Something's happened to Duceppe since he started slipping in the polls. He used to have better judgment, and more class, than that.

Inviting the Queen to Quebec next year, Duceppe added, would be "an affront to Quebecers. On the one hand it is archaic to have a queen. For the Queen of Canada to be the Queen of England is already fairly harebrained. Secondly, I think she has strictly no business to be there. It is an outmoded, archaic symbol."

That might be, but the role of the crown in the Canadian constitutional framework dates from the Quebec Act, to the BNA Act, to the Constitution Act of 1982, which repatriated the Constitution from Westminster with an entrenched Charter of Rights.

Signed by "Madame," in fact, 25 years ago yesterday. Without Quebec's assent, of course, though that can hardly be blamed on her.

However, there were some more dignified comments, including those by the mayor of Quebec City, the head of the 400th anniversary organizing committee, and the Charest government, through the minister of intergovernmental affairs, Benoit Pelletier, suggesting she would be more than welcome in her capacity as Queen of Canada.

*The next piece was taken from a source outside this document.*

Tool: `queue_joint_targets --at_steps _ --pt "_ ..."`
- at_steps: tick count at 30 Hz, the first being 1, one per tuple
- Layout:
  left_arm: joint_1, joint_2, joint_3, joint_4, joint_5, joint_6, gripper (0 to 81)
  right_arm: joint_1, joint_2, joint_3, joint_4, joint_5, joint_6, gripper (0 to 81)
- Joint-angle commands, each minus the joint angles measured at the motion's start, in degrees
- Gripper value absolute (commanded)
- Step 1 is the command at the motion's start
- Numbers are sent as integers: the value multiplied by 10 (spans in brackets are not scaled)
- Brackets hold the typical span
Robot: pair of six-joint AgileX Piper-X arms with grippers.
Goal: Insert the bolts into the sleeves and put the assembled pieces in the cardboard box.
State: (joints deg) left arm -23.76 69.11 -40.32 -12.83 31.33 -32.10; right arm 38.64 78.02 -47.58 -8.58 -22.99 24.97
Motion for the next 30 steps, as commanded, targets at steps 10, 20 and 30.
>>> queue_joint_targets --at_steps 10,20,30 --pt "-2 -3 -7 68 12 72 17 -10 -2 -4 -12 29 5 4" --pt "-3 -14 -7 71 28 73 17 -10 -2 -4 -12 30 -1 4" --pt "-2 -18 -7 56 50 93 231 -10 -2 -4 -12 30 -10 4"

While the Queen would never impose herself, neither would she be intimidated by the prospect of protesters. The Globe invoked this possibility in its story by referring to the infamous "samedi de la matraque" police riot in 1964, adding erroneously that she hadn't been back to Quebec since.

In fact she was invited by the Mulroney and Bourassa governments for a visit in October 1987, her first to the provincial capital in 23 years (though she had opened the Olympics in Montreal in 1976). She visited a small town near Quebec, spoke almost entirely in French at a lunch hosted by Quebec at the National Assembly, and again at a dinner hosted by the federal government at the Chateau Frontenac.

All of the above occurred without any incident, and without a sign of any protester. She used the occasion of her dinner speech to issue a strong endorsement of the Meech Lake Accord, much stronger than the general remarks written for her by the Prime Minister's Office (by me). "Even the Queen herself is forced to say the accord is a good thing," Pierre Trudeau later complained in testimony to the Senate.

Nonsense. No one puts words in her mouth. She knew what she wanted to say, and said it.

If invited to Quebec City next year, she will undoubtedly accept. Whatever one thinks of the monarchy, she understands her role, and has been playing it very well for more than half a century.